98 I make two final points regarding Seldon. The first concerns whether Seldon may be regarded as “representing English law” – which proposition the Defendant demurs. In so demurring, the Defendant has had to concede that in the last 50 years since the decision in Seldon, it has been consistently cited as an authority by the English courts. Apart from Patel v Mirza, another example of a recent case is Chapman v Jaume [2012] EWCA Civ 476, in which the English Court of Appeal had to deal with a dispute between two co-habitants. One of them (Mr Chapman) had moved into the home of the other (Mrs Jaume) and had paid for building works on the home. Subsequently, their relationship ended, and Mr Chapman brought a claim for repayment of the payments made for the building works. The first instance judge rejected his claim. On appeal, his counsel cited Seldon to the Court of Appeal; specifically, the passages from the judgments of Willmer and Edmund Davies LJJ reproduced above at [81]–[82]. The Court of Appeal remarked that it was unfortunate that the attention of the first instance judge had not been drawn to Seldon (at [23]). Noting that there was authority that no presumption of advancement existed between co-habitants, the Court of Appeal went on to apply the reasoning in Seldon and concluded that “on the facts found by the judge, he ought to have drawn the inference that the money was repayable within a reasonable time after demand” (at [25])
99 Having examined the English cases mentioned by the Defendant in its closing submissions, I rejected the Defendant’s statement that “none of the cases … had critically reviewed [Seldon]”. If by that statement the Defendant meant that the courts in these cases had blindly cited Seldon without considering the import of the decision, that statement was both sweeping and baseless. If on the other hand, all that the Defendant meant was that none of these cases had expressed criticism of Seldon, that statement per se did nothing to advance its case.

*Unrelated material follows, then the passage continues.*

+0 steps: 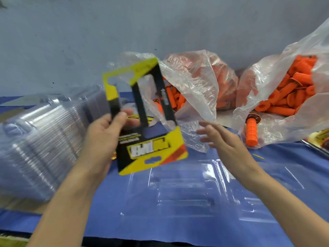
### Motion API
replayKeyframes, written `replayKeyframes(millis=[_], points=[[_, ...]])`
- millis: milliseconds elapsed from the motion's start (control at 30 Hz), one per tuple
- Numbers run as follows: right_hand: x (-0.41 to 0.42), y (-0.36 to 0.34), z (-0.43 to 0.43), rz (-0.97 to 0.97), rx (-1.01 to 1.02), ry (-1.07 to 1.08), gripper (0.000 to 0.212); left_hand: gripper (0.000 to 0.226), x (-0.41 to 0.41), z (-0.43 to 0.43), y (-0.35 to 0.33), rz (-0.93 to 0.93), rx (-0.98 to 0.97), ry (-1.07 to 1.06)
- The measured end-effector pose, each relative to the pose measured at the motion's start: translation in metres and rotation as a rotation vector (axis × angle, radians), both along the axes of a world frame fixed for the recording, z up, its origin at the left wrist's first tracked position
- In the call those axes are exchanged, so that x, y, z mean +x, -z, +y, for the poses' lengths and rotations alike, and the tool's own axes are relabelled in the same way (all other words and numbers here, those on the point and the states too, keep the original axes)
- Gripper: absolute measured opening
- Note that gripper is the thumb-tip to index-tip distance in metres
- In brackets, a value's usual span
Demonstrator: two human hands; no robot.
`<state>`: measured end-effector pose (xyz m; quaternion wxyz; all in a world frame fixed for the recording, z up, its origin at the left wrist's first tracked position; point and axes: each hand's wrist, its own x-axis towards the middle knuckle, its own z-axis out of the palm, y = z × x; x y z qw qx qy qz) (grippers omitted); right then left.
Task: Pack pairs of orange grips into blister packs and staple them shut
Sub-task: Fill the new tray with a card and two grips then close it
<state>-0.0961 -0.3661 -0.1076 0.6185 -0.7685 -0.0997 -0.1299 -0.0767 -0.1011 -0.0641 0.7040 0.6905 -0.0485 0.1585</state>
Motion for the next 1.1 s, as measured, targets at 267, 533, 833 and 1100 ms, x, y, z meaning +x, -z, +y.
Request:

100 Having regard to the English cases in which Seldon has been applied, I also did not think it credible for the Defendant to argue against its application on the basis that the UK Supreme Court has yet to rule on it. . Until such time as the UK Supreme Court might express a different view, the proposition in Seldon – that “proof of payment imports a prima facie obligation to repay the advancement in the absence of circumstances from which presumption of advancement can or may arise” – certainly represents the current position in English law.
101 The second and final point I make regarding Seldon concerns the line of Australian cases which the Defendant referred to (but did not elucidate) in which Seldon was not followed. As the Defendant itself has observed, the courts in these cases rejected Seldon on the basis that they were bound by the decision of the High Court of Australia in Heydon v The Perpetual Executors, Trustees and Agency Co (W.A.) Ltd [1930] 45 CLR 111 (“Heydon”). In this regard, it should be observed that Heydon was decided before Seldon, and that the High Court’s judgment is a brief one. In Heydon, the plaintiff brought a claim – as the executor of the estate of one Bessie Albo de Bernales – for the recovery of a sum of £150 from the defendant on the basis that this sum had been a loan by the deceased, or alternatively, on the basis of money had and received. The defendant admitted receiving the deceased’s cheque for £150 but alleged that the money was a gift. On appeal, the High Court held (at 113) that the plaintiff bore “the burden of proving the facts in support of either one or other cause of action set out in the statement of claim”. Insofar as this appeared to be a reference to the legal burden of proof, and having regard to the views I expressed above (at [80]–[99]) on how Seldon may be understood, I did not think the High Court’s decision in Heydon was in any way contrary to the reasoning adopted in Seldon. Insofar as the evidential burden was concerned, it may be noted that the defendant had given evidence of her friendship with the deceased and of the deceased’s intention to make her a gift of the £150. The High Court recorded that the plaintiff conceded he had “no further evidence to offer now than he had then” (at 113), before going on to state that the “evidence thus given did not satisfy any of the Judges that in fact any case had been made out, or that the money had been lent, and it does not satisfy us either that any of the allegations made in the statement of claim are correct.”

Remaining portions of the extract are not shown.